Stored data
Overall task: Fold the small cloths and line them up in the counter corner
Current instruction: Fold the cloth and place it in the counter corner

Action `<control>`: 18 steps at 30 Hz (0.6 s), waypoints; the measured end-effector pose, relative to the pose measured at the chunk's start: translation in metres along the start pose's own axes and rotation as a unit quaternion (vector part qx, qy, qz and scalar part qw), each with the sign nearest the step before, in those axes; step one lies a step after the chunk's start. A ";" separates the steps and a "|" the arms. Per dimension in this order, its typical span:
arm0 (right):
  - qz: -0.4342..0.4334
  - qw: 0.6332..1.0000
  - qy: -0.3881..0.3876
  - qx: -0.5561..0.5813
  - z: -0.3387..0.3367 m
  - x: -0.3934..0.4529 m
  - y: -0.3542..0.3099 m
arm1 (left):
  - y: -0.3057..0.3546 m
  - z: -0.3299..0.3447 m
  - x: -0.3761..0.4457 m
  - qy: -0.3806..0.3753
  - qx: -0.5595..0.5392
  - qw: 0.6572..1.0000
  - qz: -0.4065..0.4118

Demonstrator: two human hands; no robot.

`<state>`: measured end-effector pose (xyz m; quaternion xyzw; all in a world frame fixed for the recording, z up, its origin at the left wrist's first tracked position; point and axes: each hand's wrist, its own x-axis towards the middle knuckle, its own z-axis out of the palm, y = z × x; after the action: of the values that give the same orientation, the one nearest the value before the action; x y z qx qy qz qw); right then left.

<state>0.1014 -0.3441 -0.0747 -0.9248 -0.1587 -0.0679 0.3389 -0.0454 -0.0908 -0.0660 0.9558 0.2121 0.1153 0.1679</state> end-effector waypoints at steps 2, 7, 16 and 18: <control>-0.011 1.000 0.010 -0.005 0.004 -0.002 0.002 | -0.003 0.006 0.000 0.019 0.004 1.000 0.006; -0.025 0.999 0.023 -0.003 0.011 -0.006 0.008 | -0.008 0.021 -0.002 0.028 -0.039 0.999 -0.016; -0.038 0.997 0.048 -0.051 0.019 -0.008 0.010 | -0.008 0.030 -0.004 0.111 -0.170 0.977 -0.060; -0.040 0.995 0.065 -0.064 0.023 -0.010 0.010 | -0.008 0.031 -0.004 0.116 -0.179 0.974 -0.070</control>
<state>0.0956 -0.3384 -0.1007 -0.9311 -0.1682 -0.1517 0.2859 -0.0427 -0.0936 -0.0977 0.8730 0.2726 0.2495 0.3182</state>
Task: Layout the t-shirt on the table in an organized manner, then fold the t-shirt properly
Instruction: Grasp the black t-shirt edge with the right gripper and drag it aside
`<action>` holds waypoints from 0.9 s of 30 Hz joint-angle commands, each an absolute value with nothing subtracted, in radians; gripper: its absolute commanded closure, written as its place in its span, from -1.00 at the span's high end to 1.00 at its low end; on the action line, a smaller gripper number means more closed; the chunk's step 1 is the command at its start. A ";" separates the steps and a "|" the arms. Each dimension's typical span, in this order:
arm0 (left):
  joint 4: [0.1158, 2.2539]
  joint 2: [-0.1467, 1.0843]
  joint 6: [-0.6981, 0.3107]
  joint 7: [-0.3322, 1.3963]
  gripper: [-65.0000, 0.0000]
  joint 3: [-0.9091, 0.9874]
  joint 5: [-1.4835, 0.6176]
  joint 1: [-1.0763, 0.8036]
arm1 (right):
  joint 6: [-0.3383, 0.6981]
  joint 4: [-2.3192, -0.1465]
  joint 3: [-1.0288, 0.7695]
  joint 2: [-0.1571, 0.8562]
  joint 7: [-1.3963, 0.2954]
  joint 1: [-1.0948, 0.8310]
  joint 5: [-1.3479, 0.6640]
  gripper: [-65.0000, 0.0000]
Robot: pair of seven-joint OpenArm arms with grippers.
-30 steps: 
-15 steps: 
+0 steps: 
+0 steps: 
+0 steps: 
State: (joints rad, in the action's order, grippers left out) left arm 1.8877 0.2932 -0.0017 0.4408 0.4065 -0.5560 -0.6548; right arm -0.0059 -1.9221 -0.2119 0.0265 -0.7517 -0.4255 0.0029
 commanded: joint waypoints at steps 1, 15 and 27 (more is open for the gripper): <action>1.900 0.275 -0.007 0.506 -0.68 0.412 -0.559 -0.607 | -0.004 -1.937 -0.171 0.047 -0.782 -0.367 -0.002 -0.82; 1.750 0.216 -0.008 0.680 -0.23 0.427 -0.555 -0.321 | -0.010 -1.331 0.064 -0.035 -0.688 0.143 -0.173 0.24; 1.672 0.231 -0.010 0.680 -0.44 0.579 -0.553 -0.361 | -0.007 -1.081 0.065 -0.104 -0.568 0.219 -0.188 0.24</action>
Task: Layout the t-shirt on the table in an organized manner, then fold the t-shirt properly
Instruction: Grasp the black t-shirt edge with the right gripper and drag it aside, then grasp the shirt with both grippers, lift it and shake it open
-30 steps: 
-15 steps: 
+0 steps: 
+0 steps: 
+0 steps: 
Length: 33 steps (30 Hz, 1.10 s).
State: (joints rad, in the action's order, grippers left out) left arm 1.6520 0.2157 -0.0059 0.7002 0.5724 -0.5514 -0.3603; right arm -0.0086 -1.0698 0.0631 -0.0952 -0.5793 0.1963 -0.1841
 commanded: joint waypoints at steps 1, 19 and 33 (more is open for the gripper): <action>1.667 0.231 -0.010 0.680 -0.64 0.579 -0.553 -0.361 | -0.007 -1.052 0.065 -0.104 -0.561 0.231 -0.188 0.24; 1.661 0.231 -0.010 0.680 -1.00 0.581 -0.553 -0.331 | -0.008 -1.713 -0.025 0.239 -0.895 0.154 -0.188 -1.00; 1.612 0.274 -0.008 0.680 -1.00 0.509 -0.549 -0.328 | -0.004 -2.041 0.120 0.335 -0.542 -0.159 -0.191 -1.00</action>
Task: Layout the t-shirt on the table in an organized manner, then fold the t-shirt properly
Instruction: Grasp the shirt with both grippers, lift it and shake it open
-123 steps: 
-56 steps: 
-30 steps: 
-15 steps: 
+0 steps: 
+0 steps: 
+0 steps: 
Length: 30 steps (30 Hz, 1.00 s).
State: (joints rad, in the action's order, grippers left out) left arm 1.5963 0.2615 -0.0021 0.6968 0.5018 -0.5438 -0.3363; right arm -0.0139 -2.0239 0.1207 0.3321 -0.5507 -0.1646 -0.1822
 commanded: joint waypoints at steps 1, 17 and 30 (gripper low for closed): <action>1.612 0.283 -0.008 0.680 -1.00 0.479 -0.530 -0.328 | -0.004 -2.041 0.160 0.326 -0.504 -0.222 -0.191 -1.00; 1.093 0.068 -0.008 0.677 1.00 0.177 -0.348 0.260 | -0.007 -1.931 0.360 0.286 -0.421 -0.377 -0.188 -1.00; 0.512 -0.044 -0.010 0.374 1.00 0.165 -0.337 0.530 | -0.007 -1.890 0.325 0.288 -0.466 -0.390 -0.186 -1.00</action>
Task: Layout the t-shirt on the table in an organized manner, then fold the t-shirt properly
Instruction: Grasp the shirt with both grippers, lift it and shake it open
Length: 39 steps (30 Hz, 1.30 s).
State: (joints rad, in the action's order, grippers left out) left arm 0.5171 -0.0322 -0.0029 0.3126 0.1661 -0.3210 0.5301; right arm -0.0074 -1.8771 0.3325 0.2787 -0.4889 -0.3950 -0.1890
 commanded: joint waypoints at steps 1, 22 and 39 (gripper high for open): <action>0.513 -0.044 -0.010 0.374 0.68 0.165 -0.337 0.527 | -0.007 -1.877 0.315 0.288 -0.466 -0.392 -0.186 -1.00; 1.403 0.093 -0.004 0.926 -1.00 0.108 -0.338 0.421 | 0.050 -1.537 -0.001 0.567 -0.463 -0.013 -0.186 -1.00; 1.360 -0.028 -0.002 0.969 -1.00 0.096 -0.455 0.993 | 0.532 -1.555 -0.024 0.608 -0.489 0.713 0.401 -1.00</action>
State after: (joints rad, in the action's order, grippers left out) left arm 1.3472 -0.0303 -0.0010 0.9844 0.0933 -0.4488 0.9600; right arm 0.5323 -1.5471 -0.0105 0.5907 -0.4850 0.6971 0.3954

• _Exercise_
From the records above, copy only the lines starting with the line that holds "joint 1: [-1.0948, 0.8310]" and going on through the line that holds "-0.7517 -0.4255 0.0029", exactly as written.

• _Answer space_
  joint 1: [-1.0948, 0.8310]
  joint 5: [-1.3479, 0.6640]
  gripper: [-65.0000, 0.0000]
Robot: pair of seven-joint OpenArm arms with grippers.
-30 steps: 
-15 steps: 
+0 steps: 
+0 steps: 
+0 steps: 
State: (joints rad, in the action's order, grippers left out) left arm 1.8877 0.2932 -0.0017 0.4408 0.4065 -0.5560 -0.6548; right arm -0.0059 -1.9221 -0.2119 0.0265 -0.7517 -0.4255 0.0029

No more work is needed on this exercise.